**Task prompt**
From the first line through the one containing "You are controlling", restate the listing word for word, and give no other lines.

**Material provided**
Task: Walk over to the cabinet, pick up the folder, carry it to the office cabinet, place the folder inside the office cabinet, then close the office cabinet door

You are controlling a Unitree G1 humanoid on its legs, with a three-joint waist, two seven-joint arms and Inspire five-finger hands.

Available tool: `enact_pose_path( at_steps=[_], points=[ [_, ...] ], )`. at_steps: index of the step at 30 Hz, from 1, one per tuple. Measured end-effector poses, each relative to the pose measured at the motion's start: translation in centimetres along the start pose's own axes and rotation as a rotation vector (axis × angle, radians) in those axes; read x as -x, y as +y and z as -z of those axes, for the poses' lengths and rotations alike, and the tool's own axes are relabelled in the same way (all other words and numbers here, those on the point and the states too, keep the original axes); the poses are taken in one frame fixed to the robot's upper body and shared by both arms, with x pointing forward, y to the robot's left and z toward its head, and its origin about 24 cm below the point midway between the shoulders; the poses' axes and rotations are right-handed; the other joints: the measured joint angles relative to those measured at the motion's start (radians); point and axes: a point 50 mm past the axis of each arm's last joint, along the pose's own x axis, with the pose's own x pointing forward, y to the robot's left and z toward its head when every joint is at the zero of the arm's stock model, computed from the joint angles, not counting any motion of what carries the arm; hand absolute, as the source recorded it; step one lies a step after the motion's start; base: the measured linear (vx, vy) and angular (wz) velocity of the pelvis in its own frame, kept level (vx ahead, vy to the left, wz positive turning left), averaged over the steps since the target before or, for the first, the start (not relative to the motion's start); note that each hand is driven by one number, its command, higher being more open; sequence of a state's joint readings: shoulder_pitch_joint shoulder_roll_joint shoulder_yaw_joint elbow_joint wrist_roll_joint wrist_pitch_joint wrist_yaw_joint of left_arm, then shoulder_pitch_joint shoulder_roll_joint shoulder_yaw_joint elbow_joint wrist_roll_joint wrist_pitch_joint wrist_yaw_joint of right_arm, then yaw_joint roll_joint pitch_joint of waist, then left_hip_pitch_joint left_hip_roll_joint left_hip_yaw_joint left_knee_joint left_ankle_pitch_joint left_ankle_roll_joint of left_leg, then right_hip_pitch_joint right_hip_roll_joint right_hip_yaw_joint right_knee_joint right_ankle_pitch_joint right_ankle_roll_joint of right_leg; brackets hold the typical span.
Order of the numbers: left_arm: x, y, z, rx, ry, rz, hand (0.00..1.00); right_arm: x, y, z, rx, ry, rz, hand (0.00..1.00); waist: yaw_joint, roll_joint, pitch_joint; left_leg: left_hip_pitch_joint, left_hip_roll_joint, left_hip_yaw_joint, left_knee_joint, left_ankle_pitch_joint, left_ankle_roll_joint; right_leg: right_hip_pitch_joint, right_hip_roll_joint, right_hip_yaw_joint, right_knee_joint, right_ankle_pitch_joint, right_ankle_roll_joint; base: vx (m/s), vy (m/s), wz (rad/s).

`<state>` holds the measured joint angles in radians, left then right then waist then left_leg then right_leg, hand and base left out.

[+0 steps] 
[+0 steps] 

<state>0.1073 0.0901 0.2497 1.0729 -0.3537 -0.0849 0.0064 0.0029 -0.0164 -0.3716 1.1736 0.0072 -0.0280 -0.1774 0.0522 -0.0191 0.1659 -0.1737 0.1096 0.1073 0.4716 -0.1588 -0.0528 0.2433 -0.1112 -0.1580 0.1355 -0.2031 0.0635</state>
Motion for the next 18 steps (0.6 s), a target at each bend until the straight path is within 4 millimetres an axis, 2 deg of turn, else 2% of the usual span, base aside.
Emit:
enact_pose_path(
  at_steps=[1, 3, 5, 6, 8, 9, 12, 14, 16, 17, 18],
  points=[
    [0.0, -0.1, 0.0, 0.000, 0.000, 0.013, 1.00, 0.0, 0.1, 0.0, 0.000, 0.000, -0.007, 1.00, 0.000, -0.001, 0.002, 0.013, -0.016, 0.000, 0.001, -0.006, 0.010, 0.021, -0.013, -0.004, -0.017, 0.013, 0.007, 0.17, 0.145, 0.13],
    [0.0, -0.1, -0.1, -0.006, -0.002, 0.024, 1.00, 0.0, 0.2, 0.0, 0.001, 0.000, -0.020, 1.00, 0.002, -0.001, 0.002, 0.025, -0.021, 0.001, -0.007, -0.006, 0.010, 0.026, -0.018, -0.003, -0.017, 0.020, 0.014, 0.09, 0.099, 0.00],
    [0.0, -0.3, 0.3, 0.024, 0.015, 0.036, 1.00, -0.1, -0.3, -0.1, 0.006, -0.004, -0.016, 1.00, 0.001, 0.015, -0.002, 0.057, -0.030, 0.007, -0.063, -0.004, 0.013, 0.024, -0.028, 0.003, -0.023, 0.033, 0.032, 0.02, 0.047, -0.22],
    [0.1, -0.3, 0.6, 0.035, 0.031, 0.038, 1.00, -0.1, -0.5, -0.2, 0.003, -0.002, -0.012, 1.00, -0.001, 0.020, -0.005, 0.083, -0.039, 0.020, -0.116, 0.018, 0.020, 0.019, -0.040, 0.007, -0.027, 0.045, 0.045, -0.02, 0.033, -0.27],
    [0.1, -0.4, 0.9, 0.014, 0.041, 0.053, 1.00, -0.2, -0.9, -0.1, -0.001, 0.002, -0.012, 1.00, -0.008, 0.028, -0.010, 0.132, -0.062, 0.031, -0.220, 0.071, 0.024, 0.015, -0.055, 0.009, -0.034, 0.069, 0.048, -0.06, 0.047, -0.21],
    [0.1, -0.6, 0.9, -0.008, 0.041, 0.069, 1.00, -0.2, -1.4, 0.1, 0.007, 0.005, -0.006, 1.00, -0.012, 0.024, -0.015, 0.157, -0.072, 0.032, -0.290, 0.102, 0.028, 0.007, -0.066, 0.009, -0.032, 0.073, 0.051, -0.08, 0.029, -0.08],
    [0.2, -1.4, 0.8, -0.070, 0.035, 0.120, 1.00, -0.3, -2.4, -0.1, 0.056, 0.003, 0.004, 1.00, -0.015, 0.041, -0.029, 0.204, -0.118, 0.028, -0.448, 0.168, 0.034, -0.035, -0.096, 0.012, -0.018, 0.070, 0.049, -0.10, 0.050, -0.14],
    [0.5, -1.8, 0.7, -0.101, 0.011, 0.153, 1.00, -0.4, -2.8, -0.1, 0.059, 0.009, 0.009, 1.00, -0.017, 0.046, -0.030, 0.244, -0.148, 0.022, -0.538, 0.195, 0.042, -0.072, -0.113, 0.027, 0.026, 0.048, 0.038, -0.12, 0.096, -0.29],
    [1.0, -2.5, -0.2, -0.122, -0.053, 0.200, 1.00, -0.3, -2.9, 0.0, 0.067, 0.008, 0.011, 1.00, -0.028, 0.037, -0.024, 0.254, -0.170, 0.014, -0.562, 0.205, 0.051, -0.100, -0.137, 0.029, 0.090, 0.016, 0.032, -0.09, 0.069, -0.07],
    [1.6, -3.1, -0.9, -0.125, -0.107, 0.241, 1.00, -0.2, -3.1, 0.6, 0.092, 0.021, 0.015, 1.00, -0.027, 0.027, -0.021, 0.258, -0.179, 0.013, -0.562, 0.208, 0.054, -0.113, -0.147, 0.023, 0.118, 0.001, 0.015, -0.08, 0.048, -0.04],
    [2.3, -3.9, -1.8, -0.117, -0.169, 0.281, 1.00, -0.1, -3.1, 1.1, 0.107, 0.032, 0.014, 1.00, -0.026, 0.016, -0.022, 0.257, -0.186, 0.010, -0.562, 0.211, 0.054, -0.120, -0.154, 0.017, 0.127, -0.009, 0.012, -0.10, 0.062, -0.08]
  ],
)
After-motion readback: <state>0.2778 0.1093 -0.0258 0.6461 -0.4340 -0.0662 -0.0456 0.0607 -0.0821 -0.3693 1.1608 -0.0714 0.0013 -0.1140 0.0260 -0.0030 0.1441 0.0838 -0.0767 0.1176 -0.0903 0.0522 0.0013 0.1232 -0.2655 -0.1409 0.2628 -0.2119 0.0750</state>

**Exercise answer**
Task: Walk over to the cabinet, pick up the folder, carry it to the office cabinet, place the folder inside the office cabinet, then close the office cabinet door

You are controlling a Unitree G1 humanoid on its legs, with a three-joint waist, two seven-joint arms and Inspire five-finger hands.

Work on the exercise is now finished.